Intuitively the formal completion should behave like an open neighborhood but obviously it is not an open immersion.

I will give a counterexample in a slightly simpler situation (two copies of $$C$$ instead of three) but the same argument can be made for your case.
Write $$\operatorname{Sch}$$ (resp. $$\operatorname{Set}$$) for the category of schemes (resp. sets). Pick $$C=\operatorname{Spec} \mathbb C[t]$$, call $$p$$ the origin in $$C$$ and put $$C_p=\operatorname{Spec} \mathbb C[[t]]$$. Suppose that there is a colimit $$X$$ in the category of schemes for the diagram $$D$$ formed by the two maps $$C_p \times C_p \to C_p \times C$$ and $$C_p \times C_p \to C \times C_p$$. We will derive a contradiction. There is a natural map $$X \to C\times C$$ by definition of the colimit. I claim that the functor of points of $$X$$ is the (Zariski) sheafification of the presheaf taking a scheme $$T$$ to the subset of $$(C\times C)(T)$$ consisting of morphisms $$(f,g)$$ such that either $$f$$ or $$g$$ factors through $$C_p$$. To prove this claim, call $$X'$$ this sheafification.
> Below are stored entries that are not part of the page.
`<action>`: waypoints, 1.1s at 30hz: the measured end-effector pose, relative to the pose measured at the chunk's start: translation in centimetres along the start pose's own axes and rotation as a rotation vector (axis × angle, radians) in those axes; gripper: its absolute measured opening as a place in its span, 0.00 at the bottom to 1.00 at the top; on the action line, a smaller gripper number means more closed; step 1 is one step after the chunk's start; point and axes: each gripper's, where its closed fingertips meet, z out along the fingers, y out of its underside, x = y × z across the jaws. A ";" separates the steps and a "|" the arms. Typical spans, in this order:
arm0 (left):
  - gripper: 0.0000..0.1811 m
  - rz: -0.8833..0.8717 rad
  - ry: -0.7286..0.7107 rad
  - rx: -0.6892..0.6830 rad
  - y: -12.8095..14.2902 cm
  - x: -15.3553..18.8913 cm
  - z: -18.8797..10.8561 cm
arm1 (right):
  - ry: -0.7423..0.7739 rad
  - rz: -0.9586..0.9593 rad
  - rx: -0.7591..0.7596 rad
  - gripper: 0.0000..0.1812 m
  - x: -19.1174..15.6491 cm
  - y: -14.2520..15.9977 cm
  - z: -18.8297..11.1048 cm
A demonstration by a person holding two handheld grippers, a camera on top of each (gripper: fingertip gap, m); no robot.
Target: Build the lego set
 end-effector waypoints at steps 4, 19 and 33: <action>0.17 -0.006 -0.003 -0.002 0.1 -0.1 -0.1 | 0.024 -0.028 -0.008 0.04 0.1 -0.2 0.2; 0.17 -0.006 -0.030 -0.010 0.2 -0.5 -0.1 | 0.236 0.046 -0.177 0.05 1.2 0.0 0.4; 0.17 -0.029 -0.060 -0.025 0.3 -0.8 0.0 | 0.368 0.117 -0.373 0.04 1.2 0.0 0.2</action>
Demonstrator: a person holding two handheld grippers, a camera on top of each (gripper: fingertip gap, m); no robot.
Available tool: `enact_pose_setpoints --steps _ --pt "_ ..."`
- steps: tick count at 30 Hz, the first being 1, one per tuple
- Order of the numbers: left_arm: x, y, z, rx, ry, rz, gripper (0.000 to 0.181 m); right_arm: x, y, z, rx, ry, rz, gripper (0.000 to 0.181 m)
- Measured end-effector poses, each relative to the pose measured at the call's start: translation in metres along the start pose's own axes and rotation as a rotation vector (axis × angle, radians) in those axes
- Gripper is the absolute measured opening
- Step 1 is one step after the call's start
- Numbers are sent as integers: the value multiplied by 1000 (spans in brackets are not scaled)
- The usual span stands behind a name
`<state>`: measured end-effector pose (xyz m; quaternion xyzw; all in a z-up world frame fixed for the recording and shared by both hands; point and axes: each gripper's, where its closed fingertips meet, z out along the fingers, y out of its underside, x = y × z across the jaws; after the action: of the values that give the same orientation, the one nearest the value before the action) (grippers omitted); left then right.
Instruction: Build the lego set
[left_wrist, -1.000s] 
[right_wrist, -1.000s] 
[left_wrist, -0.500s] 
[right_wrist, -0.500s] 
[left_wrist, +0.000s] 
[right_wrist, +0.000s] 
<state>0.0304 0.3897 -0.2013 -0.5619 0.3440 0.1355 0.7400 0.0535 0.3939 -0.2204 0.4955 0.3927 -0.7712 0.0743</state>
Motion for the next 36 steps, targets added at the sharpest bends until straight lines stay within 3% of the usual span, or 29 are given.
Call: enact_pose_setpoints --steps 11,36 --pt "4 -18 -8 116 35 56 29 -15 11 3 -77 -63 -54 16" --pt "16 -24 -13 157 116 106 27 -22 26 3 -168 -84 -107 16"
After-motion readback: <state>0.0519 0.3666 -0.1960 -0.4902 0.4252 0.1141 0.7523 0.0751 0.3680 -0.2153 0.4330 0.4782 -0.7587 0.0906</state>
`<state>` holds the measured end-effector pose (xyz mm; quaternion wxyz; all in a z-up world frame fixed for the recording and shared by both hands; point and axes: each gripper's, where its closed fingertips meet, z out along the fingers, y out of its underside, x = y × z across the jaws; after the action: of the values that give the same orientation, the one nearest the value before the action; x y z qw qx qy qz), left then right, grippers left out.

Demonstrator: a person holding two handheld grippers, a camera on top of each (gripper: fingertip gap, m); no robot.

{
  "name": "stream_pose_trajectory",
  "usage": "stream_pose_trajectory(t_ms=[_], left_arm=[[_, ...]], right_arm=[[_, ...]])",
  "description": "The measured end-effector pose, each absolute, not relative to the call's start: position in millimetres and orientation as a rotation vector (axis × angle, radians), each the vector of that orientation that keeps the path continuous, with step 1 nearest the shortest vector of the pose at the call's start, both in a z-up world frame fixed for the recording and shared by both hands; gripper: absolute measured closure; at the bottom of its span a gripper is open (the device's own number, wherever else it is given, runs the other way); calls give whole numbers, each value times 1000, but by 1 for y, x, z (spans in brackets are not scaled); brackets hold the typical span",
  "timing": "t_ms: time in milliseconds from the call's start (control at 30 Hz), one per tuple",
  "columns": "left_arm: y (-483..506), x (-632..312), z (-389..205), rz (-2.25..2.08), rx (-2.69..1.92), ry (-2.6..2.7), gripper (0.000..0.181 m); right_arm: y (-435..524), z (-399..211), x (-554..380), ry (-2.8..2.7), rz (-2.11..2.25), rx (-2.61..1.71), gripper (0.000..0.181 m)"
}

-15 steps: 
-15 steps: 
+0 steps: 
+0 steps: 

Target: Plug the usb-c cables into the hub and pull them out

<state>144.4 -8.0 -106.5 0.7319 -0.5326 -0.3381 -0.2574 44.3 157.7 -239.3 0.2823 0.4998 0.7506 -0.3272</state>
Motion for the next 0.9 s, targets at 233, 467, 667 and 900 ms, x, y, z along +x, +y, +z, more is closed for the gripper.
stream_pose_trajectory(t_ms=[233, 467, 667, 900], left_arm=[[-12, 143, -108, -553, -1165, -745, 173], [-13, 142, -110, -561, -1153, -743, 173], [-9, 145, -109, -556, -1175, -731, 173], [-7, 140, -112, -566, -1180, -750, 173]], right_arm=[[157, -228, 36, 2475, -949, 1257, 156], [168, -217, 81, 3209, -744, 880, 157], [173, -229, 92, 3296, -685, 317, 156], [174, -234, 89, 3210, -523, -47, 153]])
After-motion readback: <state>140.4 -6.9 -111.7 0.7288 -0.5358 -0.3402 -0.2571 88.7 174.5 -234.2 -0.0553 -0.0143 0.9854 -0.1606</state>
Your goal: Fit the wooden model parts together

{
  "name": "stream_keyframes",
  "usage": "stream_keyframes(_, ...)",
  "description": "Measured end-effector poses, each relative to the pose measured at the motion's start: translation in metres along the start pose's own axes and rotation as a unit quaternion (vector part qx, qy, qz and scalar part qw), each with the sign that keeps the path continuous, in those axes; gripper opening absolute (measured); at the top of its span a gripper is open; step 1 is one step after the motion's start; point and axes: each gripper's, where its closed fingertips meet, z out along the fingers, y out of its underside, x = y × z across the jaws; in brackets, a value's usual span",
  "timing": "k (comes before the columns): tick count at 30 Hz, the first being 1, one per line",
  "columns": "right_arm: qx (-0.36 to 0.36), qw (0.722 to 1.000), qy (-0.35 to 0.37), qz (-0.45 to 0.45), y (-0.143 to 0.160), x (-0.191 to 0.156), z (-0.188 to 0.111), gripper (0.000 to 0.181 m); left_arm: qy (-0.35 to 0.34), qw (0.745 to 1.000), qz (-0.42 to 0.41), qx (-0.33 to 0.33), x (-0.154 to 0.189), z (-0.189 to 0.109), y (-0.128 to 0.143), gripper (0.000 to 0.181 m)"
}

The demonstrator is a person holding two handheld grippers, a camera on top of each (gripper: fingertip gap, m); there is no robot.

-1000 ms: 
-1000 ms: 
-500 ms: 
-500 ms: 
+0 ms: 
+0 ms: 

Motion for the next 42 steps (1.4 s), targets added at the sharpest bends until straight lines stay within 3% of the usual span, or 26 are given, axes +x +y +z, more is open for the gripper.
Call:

Then $$X'$$ is the colimit of our diagram $$D$$ in the category of Zariski sheaves $$\operatorname{Sch}^{op} \to \operatorname{Set}$$. In particular, there is a natural map $$X' \to X$$ in this category (since $$X$$ is the colimit in a smaller category). Conversely, a morphism of schemes $$T \to X$$ gives a morphism $$T \to C\times C$$, which factors through $$X'$$ since $$C_p \times C$$ and $$C \times C_p$$ jointly surject onto $$X$$. So, we have $$X=X'$$, which proves the claim.
Now, pick an affine neighbourhood $$U=\operatorname{Spec} A$$ of $$(p,p)$$ in $$X$$. We can choose an affine neighbourhood $$V=\operatorname{spec} B$$ of $$p$$ in $$C$$ which is small enough so that $$C_p \times V \to X$$ and $$V \times C_p \to X$$ both factor through $$U$$. Identifying $$C\times C$$ with $$\mathbb A^2_k=\operatorname{Spec}\mathbb C[t_1,t_2]$$, we find that $$A$$ is a sub-$$\mathbb C[t_1,t_2]$$-algebra of $$\mathbb C[[t_1,t_2]]$$ which factors through both $$\mathbb C[[t_1]]\otimes_\mathbb C B$$ and $$B \otimes_\mathbb C \mathbb C[[t_2]]$$. Since $$B$$ is obtained from $$\mathbb C[t]$$ by inverting finitely many polynomials, $$U=\operatorname{Spec} A$$ is an open subscheme of $$C \times C=\mathbb A^2_k$$. This is incompatible with $$U$$ being contained in $$X$$, so we have our contradiction (for example because such an $$U$$ will contain many closed points which do not lie on one of the coordinate axes).